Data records

+++

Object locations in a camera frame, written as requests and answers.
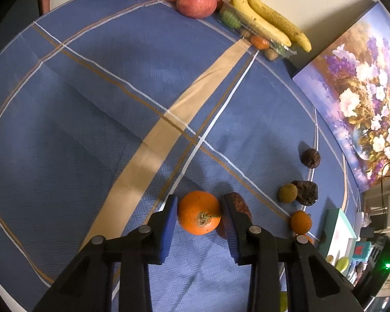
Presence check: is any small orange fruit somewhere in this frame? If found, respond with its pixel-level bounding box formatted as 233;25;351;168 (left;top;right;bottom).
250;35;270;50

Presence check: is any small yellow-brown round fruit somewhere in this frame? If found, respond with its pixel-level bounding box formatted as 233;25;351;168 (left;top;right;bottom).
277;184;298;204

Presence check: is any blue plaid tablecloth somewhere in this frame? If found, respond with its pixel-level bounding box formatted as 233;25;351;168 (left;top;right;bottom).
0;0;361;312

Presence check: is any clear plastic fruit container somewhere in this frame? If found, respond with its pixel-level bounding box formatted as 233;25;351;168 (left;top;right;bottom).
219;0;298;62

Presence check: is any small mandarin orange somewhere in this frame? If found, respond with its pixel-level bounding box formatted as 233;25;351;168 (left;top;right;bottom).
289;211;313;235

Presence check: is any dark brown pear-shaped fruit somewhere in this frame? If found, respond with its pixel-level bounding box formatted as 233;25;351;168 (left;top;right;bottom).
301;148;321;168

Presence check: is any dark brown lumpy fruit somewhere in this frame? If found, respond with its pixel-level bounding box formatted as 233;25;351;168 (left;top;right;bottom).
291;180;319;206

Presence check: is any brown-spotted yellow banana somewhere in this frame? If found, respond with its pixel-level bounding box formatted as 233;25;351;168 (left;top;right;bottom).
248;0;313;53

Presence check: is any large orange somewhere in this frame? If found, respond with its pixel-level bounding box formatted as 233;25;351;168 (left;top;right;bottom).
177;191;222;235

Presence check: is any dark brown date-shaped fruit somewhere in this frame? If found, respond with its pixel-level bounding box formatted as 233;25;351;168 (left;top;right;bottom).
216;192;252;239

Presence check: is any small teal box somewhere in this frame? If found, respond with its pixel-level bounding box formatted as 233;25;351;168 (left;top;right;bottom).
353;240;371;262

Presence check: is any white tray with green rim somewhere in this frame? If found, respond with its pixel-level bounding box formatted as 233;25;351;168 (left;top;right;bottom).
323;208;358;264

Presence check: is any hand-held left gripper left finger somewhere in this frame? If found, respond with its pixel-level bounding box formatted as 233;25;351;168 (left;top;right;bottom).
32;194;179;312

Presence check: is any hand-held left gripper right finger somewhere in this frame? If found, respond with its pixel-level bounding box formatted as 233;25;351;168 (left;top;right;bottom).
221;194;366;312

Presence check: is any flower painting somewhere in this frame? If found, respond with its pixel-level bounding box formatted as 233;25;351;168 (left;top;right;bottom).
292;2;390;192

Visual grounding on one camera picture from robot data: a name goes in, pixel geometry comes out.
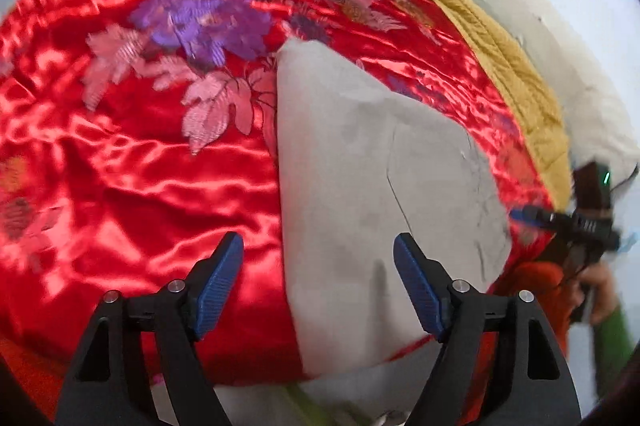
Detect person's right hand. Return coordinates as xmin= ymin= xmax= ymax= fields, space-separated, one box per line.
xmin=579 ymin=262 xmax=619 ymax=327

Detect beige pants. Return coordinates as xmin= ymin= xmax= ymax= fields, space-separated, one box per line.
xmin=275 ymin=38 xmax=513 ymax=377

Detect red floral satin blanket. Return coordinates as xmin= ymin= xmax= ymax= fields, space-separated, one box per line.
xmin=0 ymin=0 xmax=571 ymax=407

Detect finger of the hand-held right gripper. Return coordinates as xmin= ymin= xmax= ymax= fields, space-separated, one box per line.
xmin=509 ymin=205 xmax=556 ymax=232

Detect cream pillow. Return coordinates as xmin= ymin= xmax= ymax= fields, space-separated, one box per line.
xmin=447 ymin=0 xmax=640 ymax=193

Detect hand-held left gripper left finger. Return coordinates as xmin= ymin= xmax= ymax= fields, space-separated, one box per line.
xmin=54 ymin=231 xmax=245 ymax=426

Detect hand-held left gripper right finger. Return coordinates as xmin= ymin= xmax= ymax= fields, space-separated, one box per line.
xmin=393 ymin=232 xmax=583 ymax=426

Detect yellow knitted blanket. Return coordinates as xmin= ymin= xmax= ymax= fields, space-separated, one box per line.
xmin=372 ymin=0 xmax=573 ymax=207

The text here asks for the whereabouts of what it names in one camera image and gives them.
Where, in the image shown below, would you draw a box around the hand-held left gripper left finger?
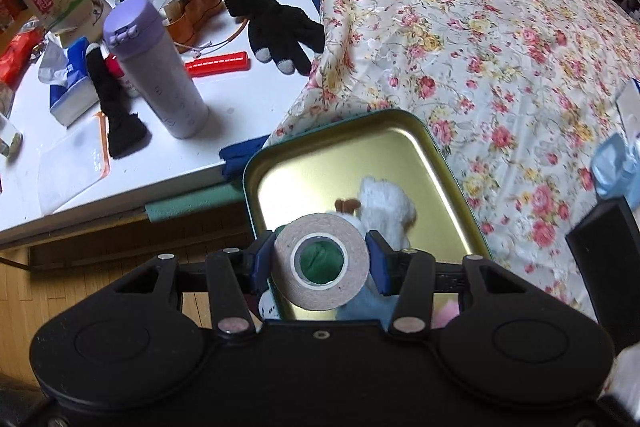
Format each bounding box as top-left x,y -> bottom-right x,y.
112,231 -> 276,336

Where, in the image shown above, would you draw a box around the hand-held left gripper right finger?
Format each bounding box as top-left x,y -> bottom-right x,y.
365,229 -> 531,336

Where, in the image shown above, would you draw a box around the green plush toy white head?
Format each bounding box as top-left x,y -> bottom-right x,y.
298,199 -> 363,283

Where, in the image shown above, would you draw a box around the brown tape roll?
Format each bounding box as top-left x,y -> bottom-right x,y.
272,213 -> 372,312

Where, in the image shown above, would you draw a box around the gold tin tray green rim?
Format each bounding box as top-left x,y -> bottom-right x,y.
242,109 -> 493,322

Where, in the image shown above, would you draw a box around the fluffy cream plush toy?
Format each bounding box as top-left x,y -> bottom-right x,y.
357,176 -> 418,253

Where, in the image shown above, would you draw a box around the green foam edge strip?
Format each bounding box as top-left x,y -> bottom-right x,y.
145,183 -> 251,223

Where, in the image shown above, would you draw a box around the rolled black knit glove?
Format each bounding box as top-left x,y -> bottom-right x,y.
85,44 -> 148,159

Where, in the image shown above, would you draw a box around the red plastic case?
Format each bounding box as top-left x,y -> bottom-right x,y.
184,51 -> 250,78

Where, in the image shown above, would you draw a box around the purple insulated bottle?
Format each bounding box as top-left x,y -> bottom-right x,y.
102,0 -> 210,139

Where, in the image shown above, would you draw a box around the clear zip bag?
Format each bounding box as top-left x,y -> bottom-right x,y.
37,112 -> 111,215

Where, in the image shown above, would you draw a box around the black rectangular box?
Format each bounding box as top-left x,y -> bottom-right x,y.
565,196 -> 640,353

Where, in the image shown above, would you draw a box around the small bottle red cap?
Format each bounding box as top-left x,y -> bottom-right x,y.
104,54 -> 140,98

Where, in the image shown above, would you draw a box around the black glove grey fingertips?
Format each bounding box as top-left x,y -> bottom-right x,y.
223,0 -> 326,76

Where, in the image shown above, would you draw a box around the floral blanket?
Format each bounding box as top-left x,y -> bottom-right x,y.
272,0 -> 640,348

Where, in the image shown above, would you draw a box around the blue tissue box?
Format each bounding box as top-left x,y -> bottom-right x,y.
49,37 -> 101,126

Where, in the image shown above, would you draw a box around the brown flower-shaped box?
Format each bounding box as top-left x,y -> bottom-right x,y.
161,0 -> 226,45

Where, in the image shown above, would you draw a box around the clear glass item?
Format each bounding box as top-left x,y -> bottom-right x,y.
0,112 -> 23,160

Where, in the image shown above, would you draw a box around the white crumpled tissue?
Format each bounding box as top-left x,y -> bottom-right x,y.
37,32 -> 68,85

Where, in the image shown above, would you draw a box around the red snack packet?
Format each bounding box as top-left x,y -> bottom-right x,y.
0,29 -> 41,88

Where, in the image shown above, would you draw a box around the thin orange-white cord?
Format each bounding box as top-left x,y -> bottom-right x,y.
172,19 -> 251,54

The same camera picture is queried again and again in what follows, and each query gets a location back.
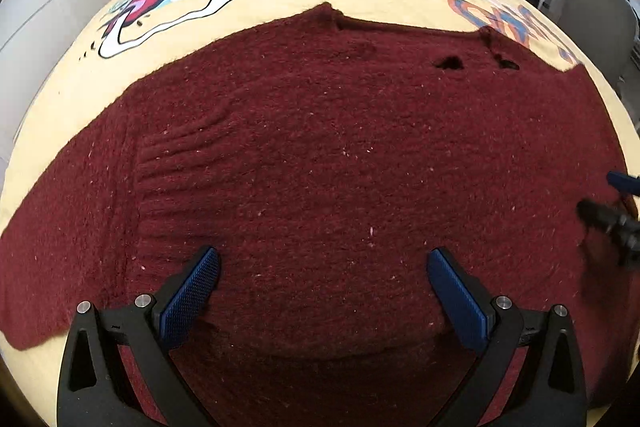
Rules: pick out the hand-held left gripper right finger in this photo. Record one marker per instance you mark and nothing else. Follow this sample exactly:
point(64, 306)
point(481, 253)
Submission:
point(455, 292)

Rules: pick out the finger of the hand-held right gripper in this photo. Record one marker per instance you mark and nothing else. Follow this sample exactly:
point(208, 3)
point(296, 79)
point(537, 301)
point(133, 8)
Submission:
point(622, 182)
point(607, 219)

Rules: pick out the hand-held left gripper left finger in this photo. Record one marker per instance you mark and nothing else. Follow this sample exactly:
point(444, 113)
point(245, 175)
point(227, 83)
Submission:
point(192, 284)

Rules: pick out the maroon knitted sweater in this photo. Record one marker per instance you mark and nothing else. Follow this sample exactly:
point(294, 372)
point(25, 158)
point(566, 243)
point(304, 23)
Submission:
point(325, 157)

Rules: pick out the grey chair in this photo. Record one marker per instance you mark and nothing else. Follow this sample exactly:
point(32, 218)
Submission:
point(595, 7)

+++

▶ **Goal of the exercise**
Using the entries above, repeat only the lines from the one containing "Presence check: is any small teal" through the one containing "Visual grounding on", end lines included.

▶ **Answer space**
Presence check: is any small teal box somewhere in this frame? If found, respond with its pixel-level bounding box formatted as 233;25;351;168 (left;top;right;bottom).
353;240;371;262

Presence check: is any white tray with green rim somewhere in this frame? If found, respond with its pixel-level bounding box formatted as 233;25;351;168 (left;top;right;bottom).
323;208;358;264

Presence check: is any hand-held left gripper left finger somewhere in this frame? If found, respond with its pixel-level bounding box formatted as 233;25;351;168 (left;top;right;bottom).
32;194;179;312

Presence check: is any hand-held left gripper right finger somewhere in this frame? If found, respond with its pixel-level bounding box formatted as 233;25;351;168 (left;top;right;bottom).
221;194;366;312

Presence check: is any flower painting somewhere in this frame? If found, respond with its pixel-level bounding box formatted as 233;25;351;168 (left;top;right;bottom).
292;2;390;192

Visual grounding on one camera picture from robot data: a name goes in, pixel geometry comes out.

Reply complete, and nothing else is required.